WHAT TO WORK ON: Return only the stretch of the material below that begins with the line containing "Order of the" and ends with the line containing "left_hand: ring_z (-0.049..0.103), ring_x", exactly; both of those lines belong to it.
_ _ _
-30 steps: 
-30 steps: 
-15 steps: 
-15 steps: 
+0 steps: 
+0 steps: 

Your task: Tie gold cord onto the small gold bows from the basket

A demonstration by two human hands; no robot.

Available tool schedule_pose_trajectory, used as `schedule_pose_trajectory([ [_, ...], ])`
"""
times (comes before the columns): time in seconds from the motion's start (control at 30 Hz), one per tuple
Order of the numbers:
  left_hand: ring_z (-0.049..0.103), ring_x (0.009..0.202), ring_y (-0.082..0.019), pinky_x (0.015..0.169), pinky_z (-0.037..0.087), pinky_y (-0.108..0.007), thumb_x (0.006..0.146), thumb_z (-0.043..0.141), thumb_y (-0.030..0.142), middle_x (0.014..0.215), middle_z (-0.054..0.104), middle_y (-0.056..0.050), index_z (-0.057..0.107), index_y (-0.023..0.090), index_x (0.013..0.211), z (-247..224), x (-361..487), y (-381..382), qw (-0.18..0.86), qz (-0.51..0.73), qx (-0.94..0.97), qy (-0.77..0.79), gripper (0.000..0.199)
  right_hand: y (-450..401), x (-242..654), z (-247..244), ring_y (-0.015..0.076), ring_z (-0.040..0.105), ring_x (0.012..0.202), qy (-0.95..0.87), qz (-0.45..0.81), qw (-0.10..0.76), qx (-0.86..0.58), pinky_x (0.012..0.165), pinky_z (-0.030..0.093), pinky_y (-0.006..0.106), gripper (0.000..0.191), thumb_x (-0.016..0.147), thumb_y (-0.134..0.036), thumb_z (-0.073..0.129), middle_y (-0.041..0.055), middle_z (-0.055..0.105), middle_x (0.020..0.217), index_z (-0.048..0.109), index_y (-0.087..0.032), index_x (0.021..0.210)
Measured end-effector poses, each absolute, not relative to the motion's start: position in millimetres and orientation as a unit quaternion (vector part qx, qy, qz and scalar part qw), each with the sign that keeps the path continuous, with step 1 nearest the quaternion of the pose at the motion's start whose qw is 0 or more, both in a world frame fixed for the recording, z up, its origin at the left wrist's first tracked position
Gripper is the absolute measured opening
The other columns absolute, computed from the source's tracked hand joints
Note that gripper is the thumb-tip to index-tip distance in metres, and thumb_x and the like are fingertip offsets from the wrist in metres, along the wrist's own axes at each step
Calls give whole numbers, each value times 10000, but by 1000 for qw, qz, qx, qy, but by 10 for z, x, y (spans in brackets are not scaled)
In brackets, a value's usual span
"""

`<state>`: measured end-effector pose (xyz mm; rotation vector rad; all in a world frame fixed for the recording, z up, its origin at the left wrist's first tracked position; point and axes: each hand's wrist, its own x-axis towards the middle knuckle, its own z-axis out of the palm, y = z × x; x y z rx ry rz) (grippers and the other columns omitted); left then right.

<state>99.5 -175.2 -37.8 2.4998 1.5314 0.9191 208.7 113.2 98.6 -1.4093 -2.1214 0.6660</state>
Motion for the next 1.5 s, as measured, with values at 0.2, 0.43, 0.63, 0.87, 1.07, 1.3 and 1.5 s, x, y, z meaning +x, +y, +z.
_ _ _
ANSWER BOX:
Order of the numbers:
  left_hand: ring_z (-0.049..0.103), ring_x (0.009..0.202), ring_y (-0.082..0.019), pinky_x (0.015..0.169), pinky_z (-0.037..0.087), pinky_y (-0.108..0.007), thumb_x (0.006..0.146), thumb_z (-0.043..0.141), thumb_y (-0.030..0.142), middle_x (0.014..0.215), middle_z (-0.054..0.104), middle_y (-0.056..0.050), index_z (-0.057..0.107), index_y (-0.023..0.090), index_x (0.013..0.211), z (-247..224), x (-361..487), y (-381..382), qw (-0.18..0.86), qz (-0.51..0.73), qx (-0.94..0.97), qy (-0.77..0.79), gripper (0.000..0.199)

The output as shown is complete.